Trainer.fit in phase 1 to train the head.
freeze or unfreeze using the suggested method and update hyperparams(LR, betas).
Trainer.fit again to fine-tune in phase 2.

Fine-tuning gives better results but no always. If we specify the epoch and pass a FineTuneScheduler, it will do the fine-tuning even if it's not required, although we are saving the models after epoch we won't lose the weights but still training the head and fine-tuning separately will a bit easy to work with, I think.

Also the freeze and unfreeze method should take both an integer or a list of positive integers. For eg. in case of freeze methods If it's a positive integer, say 2, then just freeze the last 2 param_groups, if it's a negative integer, say -2, then freeze the first 2 param groups and if it's a list of positive integers then freeze the corresponding param_groups.

Also, we can have a method to update hyperparams of all param_groups after training the head while training the model.

The exact workflow of this approach depends on where we want to specify these freeze and unfreeze methods, in Trainer or LightningModule.

rohitgr7 on 30 May 2020

I agree with @rohitgr7 in this one, I think giving the control of freeze/unfreezing to a scheduler is mixing responsibility.

I also think the freeze and unfreeze method should both take an integer, but for me is more natural to use the signs the other way, so for freezing the last two layers we would say freeze(-2), this would be more similar on how you index elements in a list.

Currently the freeze method also calls .eval, this is unnatural to me, any thoughts on chaging that?

lgvaz on 30 May 2020

❤1

Now, to the actual training loop, or "how to do the phase switches" (as I like to think).

I've a lot of bias on doing the training as @rohitgr7 suggested, with separate calls to fit, the most comfortable to me is:

model.freeze()
trainer.fit_one_cycle(model, n_epochs=2, lr=1e-3, pct_start=0.9)
model.unfreeze()
trainer.fit_one_cycle(mode, n_epochs=5, lr=slice(5e-6, 5e-4), pct_start=0.2)

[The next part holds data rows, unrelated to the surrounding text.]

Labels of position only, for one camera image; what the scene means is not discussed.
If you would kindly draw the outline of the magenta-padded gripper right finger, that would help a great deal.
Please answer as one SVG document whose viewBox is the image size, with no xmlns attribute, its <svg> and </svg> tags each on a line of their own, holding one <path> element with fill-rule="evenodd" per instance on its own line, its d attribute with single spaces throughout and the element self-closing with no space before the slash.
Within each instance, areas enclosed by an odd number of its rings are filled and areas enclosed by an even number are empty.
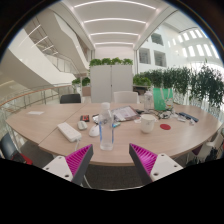
<svg viewBox="0 0 224 224">
<path fill-rule="evenodd" d="M 129 144 L 129 154 L 143 184 L 149 184 L 182 169 L 168 155 L 155 154 L 133 143 Z"/>
</svg>

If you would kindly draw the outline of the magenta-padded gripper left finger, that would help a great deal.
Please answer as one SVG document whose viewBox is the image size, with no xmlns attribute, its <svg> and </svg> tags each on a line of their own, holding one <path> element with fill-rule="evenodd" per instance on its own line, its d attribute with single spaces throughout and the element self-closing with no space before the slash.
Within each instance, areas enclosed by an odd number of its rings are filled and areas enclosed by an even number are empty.
<svg viewBox="0 0 224 224">
<path fill-rule="evenodd" d="M 44 167 L 44 170 L 76 185 L 81 185 L 92 156 L 93 145 L 90 144 L 66 157 L 55 157 Z"/>
</svg>

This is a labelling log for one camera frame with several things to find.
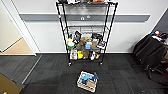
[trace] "blue object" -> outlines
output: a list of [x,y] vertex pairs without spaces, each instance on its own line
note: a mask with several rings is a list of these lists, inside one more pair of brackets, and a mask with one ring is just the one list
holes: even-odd
[[85,49],[90,49],[90,45],[89,44],[85,44]]
[[87,80],[82,80],[82,84],[85,84],[85,85],[86,85],[86,81],[87,81]]
[[83,84],[86,84],[87,79],[92,79],[92,76],[90,76],[90,75],[85,75],[84,77],[81,77],[81,79],[82,79],[82,83],[83,83]]
[[95,79],[99,79],[99,78],[97,77],[97,74],[96,74],[96,73],[94,73],[94,76],[92,77],[92,81],[94,81]]
[[90,75],[85,75],[84,77],[81,77],[82,80],[92,79]]

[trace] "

This is exactly the flow on fastai, this way of training model is excellent for iterative training, like on a notebook or a REPL.

fit_one_cycle assumes that we are using the OneCycleLR scheduler, assumes that each call is a continuation of the last, and assumes we want to reset our schedule

When we pass a slice to lr we are asking for a interpolation of values between the trainable layer groups

lgvaz on 30 May 2020

👍2

Can we move the discussion about the training loop/phase switches to #2006 ? I'll add some more examples there

I would like this one to be about parameter groups and differential learning rates only, it got confusing because of the example I previously included in #2007 which dealt with the loop, heh, sorry 😅

lgvaz on 30 May 2020

This issue has been automatically marked as stale because it has not had recent activity. It will be closed if no further activity occurs. Thank you for your contributions.